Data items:
---+---
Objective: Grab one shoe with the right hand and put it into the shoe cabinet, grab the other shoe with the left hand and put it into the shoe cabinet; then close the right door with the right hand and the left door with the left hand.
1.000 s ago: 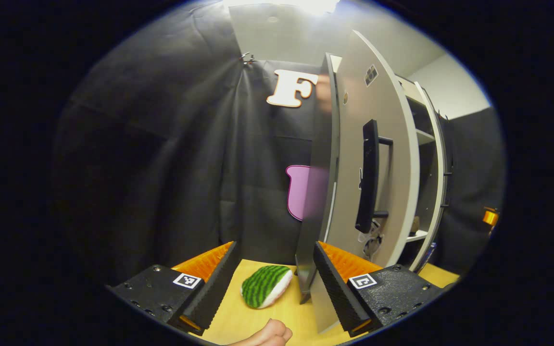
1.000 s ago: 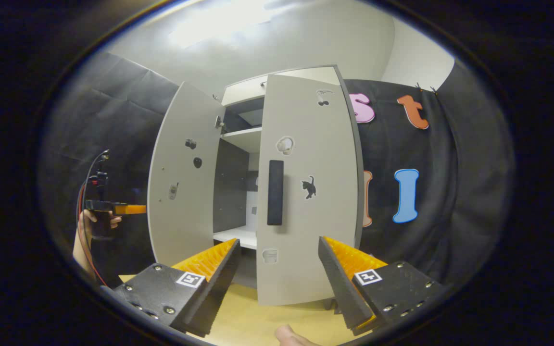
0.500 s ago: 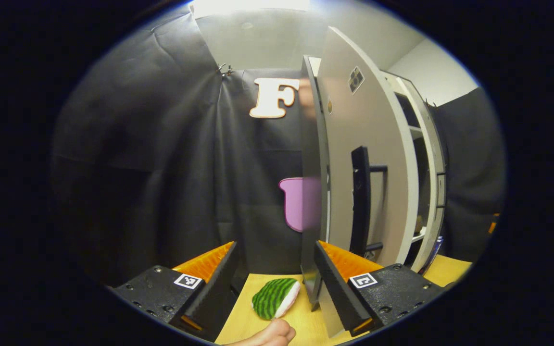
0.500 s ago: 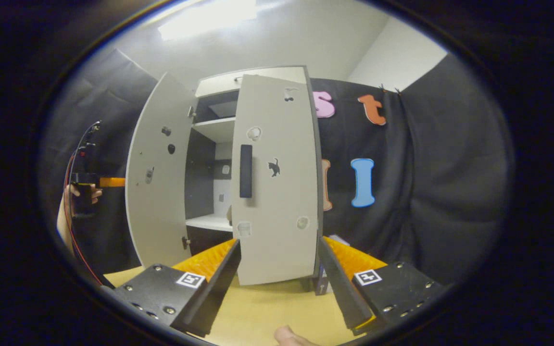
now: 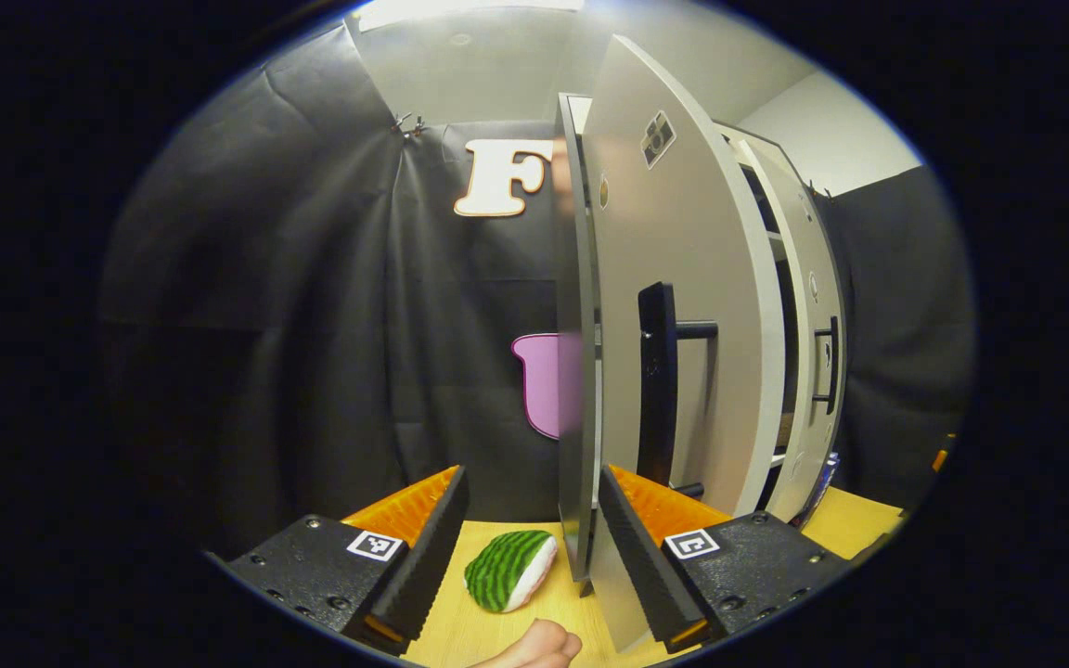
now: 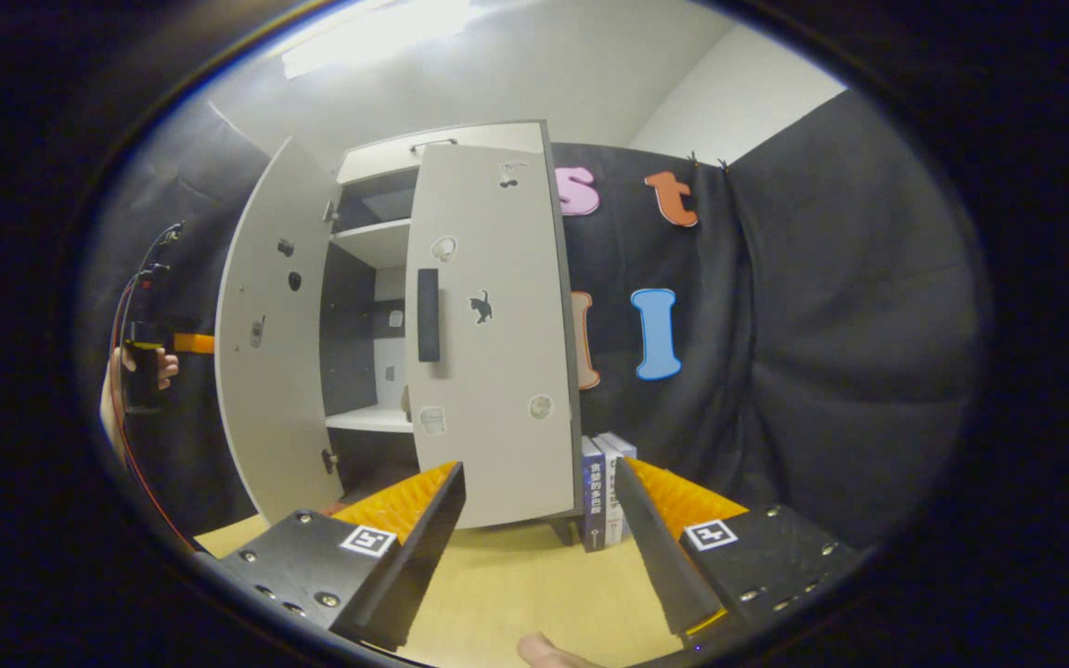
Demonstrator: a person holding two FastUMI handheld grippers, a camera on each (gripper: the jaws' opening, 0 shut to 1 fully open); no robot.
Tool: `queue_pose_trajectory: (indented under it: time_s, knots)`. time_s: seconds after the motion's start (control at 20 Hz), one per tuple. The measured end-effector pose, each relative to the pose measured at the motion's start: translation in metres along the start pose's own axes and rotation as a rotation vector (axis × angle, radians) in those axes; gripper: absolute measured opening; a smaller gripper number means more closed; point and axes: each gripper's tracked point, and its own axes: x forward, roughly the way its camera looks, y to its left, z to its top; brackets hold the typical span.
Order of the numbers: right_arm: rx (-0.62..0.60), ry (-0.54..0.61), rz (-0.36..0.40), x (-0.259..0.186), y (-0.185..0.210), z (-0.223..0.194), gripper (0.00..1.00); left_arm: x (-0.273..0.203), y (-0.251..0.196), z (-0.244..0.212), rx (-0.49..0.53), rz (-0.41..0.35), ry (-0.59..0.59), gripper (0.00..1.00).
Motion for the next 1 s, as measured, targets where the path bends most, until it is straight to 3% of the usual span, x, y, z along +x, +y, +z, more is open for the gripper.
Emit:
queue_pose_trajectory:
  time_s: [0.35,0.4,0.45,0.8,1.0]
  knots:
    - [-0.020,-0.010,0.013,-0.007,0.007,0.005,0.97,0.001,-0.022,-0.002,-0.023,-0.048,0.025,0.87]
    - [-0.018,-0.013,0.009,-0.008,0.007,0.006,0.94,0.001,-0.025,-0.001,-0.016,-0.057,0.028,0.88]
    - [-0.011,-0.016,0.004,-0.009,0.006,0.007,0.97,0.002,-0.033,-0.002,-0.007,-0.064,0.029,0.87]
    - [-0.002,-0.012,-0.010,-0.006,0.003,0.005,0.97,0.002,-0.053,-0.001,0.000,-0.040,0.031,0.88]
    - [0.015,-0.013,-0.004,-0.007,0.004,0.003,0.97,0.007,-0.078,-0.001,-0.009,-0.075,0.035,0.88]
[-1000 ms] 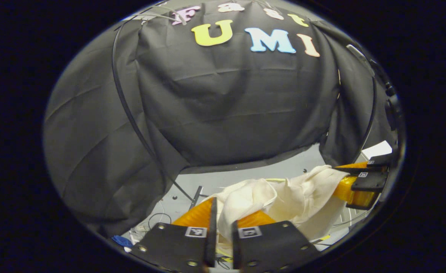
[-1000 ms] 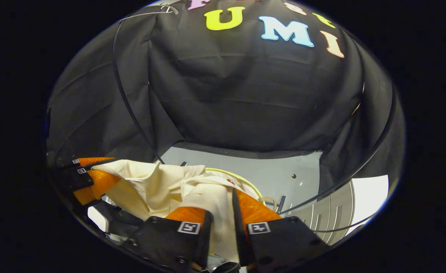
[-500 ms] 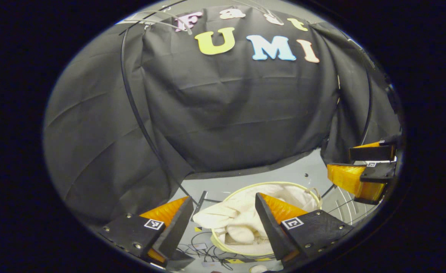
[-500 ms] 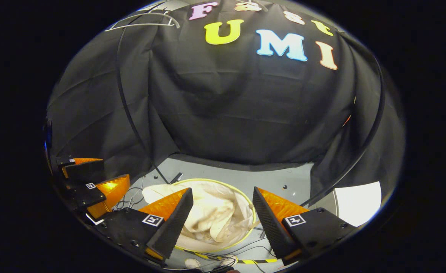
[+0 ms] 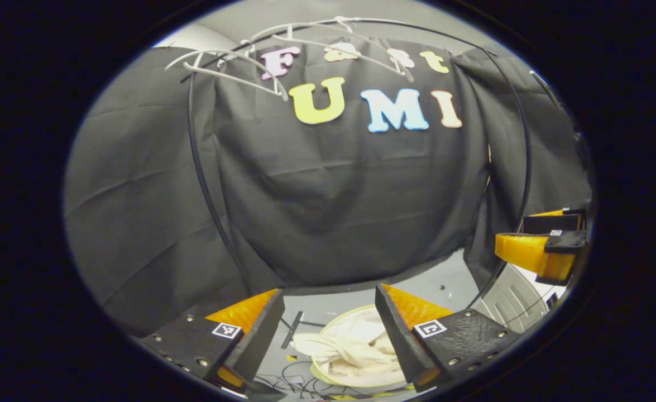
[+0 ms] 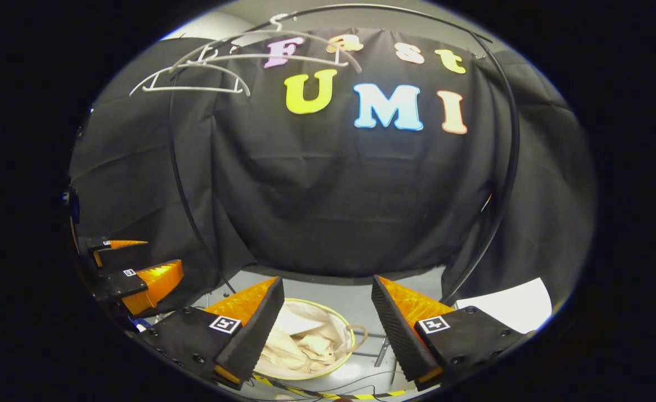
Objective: Grasp the clothes on the hanger with both hands and then place them into the laundry hamper below.
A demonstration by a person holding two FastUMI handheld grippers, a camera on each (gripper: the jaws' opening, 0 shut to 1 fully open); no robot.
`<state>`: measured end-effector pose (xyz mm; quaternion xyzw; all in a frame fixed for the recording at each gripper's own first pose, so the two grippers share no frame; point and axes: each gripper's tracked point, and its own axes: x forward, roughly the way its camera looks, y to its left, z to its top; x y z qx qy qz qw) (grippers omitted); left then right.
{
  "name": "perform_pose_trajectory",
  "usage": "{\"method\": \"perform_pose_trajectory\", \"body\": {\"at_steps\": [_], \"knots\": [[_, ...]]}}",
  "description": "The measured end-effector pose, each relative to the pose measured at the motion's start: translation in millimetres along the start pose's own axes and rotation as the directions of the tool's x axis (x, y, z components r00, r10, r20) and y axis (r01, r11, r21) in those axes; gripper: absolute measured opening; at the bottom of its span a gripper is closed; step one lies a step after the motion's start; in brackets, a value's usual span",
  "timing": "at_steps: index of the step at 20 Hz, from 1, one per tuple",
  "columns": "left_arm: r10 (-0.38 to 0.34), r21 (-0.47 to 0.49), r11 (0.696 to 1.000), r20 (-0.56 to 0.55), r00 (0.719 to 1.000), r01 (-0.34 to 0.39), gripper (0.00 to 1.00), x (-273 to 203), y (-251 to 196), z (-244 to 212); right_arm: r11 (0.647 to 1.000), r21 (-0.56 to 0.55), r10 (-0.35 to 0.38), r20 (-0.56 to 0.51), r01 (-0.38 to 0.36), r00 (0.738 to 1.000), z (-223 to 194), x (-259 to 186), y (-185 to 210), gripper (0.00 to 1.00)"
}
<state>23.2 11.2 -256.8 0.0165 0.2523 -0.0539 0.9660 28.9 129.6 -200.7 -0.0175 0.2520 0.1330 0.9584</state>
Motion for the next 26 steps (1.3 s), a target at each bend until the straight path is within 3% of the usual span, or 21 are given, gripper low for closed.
{"method": "perform_pose_trajectory", "body": {"at_steps": [6, 11, 15, 26], "knots": [[0.036, -0.026, 0.999, 0.161, 0.986, -0.032, 0.96, -59, 2, 93, 0.999, 0.013, -0.042, 0.189, 0.04, 0.981, 69, -57, -38, 0.97], [0.01, -0.014, 1.0, 0.288, 0.958, -0.006, 0.96, -125, -5, 161, 0.996, 0.042, -0.083, 0.306, 0.074, 0.948, 105, -115, -63, 0.96], [-0.005, -0.001, 1.0, 0.358, 0.934, 0.006, 0.95, -168, -7, 187, 0.993, 0.062, -0.118, 0.347, 0.103, 0.93, 108, -153, -83, 0.96], [0.0, -0.016, 1.0, 0.439, 0.899, 0.008, 0.95, -212, -9, 199, 0.987, 0.077, -0.158, 0.416, 0.138, 0.896, 108, -195, -96, 0.96]]}}
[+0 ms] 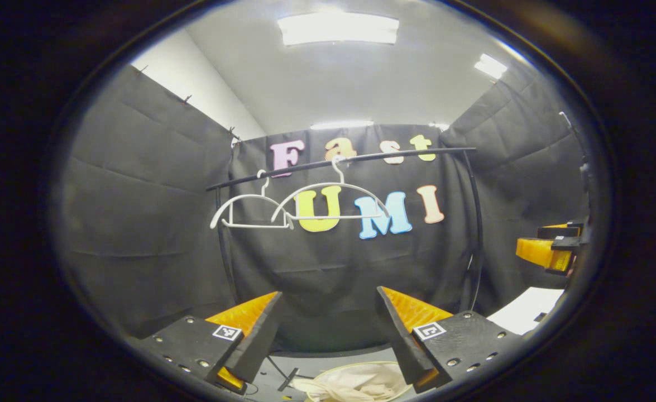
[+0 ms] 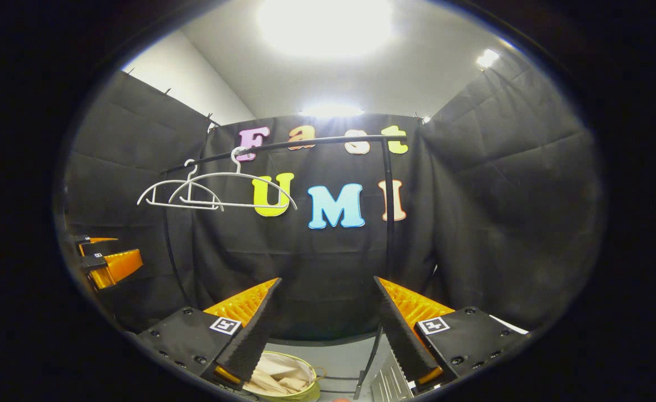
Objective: Grasp the clothes on the hanger with both hands and then place them into the laundry hamper below.
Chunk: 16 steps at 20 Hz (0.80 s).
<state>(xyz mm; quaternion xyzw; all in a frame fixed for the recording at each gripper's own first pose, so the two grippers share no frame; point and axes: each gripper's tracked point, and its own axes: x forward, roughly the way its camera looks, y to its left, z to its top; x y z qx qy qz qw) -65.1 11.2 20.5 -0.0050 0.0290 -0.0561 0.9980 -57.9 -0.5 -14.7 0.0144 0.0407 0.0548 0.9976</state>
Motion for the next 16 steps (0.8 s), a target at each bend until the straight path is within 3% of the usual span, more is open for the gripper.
{"method": "perform_pose_trajectory", "body": {"at_steps": [1, 6, 16], "knots": [[0.005, -0.003, 1.0, 0.006, 1.0, -0.005, 0.95, -4, 2, 2, 1.0, -0.002, 0.004, 0.004, -0.004, 1.0, 1, -3, 2, 1.0], [0.015, 0.006, 1.0, 0.027, 1.0, -0.015, 0.95, -17, 8, 11, 1.0, -0.009, 0.01, 0.046, -0.009, 0.999, 15, -10, 7, 0.96], [0.04, 0.005, 0.999, 0.045, 0.998, -0.04, 0.95, -27, 8, 17, 1.0, -0.009, 0.019, 0.055, -0.019, 0.998, 21, -7, 18, 0.99]]}}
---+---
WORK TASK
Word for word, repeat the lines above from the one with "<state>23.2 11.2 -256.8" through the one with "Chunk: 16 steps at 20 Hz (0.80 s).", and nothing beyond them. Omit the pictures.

REPLY
<state>23.2 11.2 -256.8 0.0165 0.2523 -0.0539 0.9660 28.9 129.6 -200.7 -0.0175 0.2520 0.1330 0.9584</state>
Motion for the next 26 steps (1.3 s), a target at each bend until the straight path is within 3% of the usual span, or 21 are given, gripper low for closed.
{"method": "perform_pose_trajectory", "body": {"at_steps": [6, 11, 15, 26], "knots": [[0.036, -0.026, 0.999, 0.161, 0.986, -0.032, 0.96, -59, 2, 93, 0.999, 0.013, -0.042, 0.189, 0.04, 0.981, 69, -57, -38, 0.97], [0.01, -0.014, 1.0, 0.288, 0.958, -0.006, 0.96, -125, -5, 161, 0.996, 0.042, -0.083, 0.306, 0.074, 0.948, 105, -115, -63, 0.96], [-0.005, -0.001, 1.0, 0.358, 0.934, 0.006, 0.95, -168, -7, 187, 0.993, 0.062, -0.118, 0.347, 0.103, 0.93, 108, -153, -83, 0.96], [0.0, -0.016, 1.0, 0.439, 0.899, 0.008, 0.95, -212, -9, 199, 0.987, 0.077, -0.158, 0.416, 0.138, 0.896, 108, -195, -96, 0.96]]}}
[+0 ms] 
[+0 ms] 
Objective: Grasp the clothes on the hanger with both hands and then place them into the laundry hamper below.
Chunk: 16 steps at 20 Hz (0.80 s).

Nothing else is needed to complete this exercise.